At issue is Democratic obstruction of military ties with Indonesia. Washington has long used such ties to alliance-building effect. Since the 1960s, the US has worked with Indonesian officers in a variety of exchanges ranging from short courses at military colleges to joint training exercises. These programs help Indonesians gain technical expertise as well as learn key values, such as observing human rights and respecting civilian control. In return, the US develops relationships with the officers who lead the military of the world's largest Muslim-majority democracy.
But these programs have fallen victim to liberal interests in Washington. Groups such as the New York-based East Timor and Indonesia Action Network and Amnesty International object to offering military assistance to countries with bad human-rights records. These groups have found allies among Democrats in Congress who are still trying to block improving ties.
Indonesia's military has certainly had human-rights problems in the past. Washington's relationship with Jakarta was first scaled back in the 1990s amid atrocities in East Timor. But since the downfall of President Suharto in 1998, the Indonesian military has made progress on the humanitarian front.
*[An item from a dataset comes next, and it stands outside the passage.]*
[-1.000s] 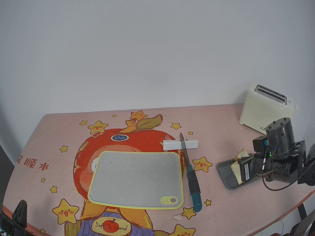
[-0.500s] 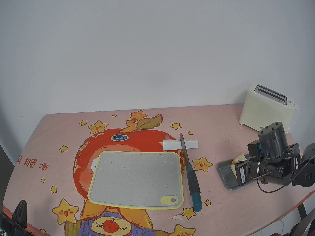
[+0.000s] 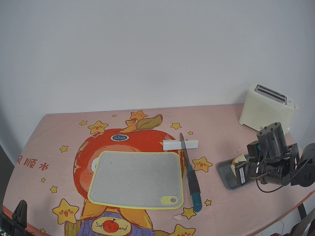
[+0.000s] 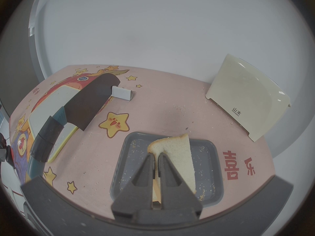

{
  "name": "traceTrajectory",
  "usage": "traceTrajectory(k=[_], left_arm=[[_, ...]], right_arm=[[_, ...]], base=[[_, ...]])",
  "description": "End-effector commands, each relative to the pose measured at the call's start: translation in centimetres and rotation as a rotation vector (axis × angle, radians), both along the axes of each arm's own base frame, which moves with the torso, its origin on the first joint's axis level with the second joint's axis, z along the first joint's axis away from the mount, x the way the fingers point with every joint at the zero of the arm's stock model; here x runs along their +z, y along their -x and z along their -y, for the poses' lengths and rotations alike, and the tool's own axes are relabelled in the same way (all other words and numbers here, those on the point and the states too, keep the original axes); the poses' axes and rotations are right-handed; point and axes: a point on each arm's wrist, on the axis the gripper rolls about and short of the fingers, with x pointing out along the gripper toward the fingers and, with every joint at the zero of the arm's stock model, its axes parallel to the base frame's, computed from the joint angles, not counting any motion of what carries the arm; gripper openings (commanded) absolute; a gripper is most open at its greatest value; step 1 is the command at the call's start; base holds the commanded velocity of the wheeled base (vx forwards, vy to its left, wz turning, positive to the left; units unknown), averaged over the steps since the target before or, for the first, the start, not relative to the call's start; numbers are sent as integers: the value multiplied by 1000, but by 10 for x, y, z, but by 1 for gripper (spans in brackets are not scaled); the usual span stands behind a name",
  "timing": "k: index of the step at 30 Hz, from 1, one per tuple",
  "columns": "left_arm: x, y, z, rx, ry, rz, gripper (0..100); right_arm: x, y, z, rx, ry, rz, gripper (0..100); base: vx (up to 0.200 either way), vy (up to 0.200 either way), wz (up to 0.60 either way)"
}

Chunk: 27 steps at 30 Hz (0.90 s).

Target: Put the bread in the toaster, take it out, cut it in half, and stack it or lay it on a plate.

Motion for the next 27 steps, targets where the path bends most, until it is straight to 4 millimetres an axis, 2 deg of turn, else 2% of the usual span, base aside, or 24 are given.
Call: traceTrajectory(k=[1,15,16,27], left_arm=[[-5,0,0,1,0,-1,0],[-5,0,0,-1,0,-1,0],[-5,0,0,-1,0,-1,0],[-5,0,0,-1,0,-1,0]], right_arm=[[0,0,0,-3,2,-1,0],[-1,-1,1,-6,6,-3,0],[-1,-1,1,-6,6,-3,100],[-1,0,-1,2,3,-2,100]], base=[[0,0,0],[0,0,0],[0,0,0],[0,0,0]])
President Bush recognized this when he normalized military relations in 2005. Australia and Britain have resumed all military cooperation they had suspended over earlier rights concerns.
That's smart policy given Indonesia's role as a key ally in the global war on terror. Radical groups linked to al Qaeda such as Jemaah Islamiyah and Abu Sayyaf have targeted Indonesia and used its territory as a staging ground for attacks elsewhere. Jemaah Islamiyah's October 2002 attack in Bali killed 202, including American tourists. Jakarta needs US help to suppress the terrorists in its midst. Cutting off ties was shortsighted in the 1990s; after September 11 it's negligent.
Undeterred, Democratic Senators Patrick Leahy (Vermont) and Russ Feingold (Wisconsin) sent a letter in April to Secretary of State Condoleezza Rice "to express opposition" to US training with Indonesian military units. As chairman of the Senate Appropriations subcommittee that oversees State Department activities, Mr. Leahy has used his influence to stymie military cooperation, even threatening to cut off Indonesia-related spending.
Mr. Leahy's primary concern is Indonesia's elite special-forces unit, Kopassus, which his office says was at the forefront of human-rights abuses in Timor and has since made little progress in humanitarian reform. Yet since 1998, Jakarta has removed many senior Kopassus leaders from their positions for abuses in Timor and elsewhere. Its current officers have passed vetting by the US embassy in Jakarta. More contact with US officers would help strengthen human-rights values.
Meanwhile, this issue is starting to impinge on US-Indonesia ties. In February, Secretary of Defense Robert Gates visited Indonesia, pledging full military support. The State Department canceled joint military exercises with Kopassus two months later, under pressure from Senator Leahy. In retaliation, Jakarta has stopped cooperating in US counternarcotics efforts in the region.
Now Mr. Obama will need to decide the next step. He can give in to liberal interest groups and Capitol Hill Democrats and allow a critical US alliance to falter. Or he can put pressure on elements of his base to repair a strategically important relationship with a country where he spent part of his childhood and with which he says he feels a special bond. How his Administration handles this issue will say a lot about the tenor of his foreign policy.